** EXERCISE INSTRUCTIONS **
Your task is to retype the listing word for word.

** COLLECTED MATERIAL **
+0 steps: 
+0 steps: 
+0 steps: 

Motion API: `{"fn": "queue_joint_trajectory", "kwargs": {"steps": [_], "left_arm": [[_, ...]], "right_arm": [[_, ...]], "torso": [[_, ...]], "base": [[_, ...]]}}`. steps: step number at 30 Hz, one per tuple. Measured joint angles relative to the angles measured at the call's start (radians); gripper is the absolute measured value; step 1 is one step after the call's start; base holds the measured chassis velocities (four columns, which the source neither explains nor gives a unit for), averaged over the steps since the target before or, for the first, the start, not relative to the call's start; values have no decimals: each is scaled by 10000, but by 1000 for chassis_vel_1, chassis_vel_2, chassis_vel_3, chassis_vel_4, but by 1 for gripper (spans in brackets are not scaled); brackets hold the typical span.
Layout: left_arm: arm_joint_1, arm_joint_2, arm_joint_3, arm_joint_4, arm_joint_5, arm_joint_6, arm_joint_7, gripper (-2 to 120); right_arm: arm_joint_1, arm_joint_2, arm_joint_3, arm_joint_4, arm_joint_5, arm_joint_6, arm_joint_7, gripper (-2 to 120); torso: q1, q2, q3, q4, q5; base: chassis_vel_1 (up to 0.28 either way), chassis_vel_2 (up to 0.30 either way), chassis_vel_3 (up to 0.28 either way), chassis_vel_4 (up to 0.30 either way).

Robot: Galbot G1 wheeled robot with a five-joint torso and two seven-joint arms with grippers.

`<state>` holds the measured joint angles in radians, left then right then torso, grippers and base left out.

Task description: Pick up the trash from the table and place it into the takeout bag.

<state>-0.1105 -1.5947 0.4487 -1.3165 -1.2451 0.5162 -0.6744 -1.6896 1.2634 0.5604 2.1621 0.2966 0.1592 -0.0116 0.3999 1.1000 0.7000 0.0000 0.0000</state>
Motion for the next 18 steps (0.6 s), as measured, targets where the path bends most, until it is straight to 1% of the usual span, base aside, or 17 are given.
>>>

** RESULT OF THIS TASK **
+0 steps: 
+0 steps: 
+0 steps: 

Motion API: `{"fn": "queue_joint_trajectory", "kwargs": {"steps": [_], "left_arm": [[_, ...]], "right_arm": [[_, ...]], "torso": [[_, ...]], "base": [[_, ...]]}}`. steps: step number at 30 Hz, one per tuple. Measured joint angles relative to the angles measured at the call's start (radians); gripper is the absolute measured value; step 1 is one step after the call's start; base holds the measured chassis velocities (four columns, which the source neither explains nor gives a unit for), averaged over the steps since the target before or, for the first, the start, not relative to the call's start; values have no decimals: each is scaled by 10000, but by 1000 for chassis_vel_1, chassis_vel_2, chassis_vel_3, chassis_vel_4, but by 1 for gripper (spans in brackets are not scaled); brackets hold the typical span.
Layout: left_arm: arm_joint_1, arm_joint_2, arm_joint_3, arm_joint_4, arm_joint_5, arm_joint_6, arm_joint_7, gripper (-2 to 120); right_arm: arm_joint_1, arm_joint_2, arm_joint_3, arm_joint_4, arm_joint_5, arm_joint_6, arm_joint_7, gripper (-2 to 120); torso: q1, q2, q3, q4, q5; base: chassis_vel_1 (up to 0.28 either way), chassis_vel_2 (up to 0.30 either way), chassis_vel_3 (up to 0.28 either way), chassis_vel_4 (up to 0.30 either way).

Robot: Galbot G1 wheeled robot with a five-joint torso and two seven-joint arms with grippers.

`<state>` holds the measured joint angles in radians, left then right then torso, grippers and base left out.

Task description: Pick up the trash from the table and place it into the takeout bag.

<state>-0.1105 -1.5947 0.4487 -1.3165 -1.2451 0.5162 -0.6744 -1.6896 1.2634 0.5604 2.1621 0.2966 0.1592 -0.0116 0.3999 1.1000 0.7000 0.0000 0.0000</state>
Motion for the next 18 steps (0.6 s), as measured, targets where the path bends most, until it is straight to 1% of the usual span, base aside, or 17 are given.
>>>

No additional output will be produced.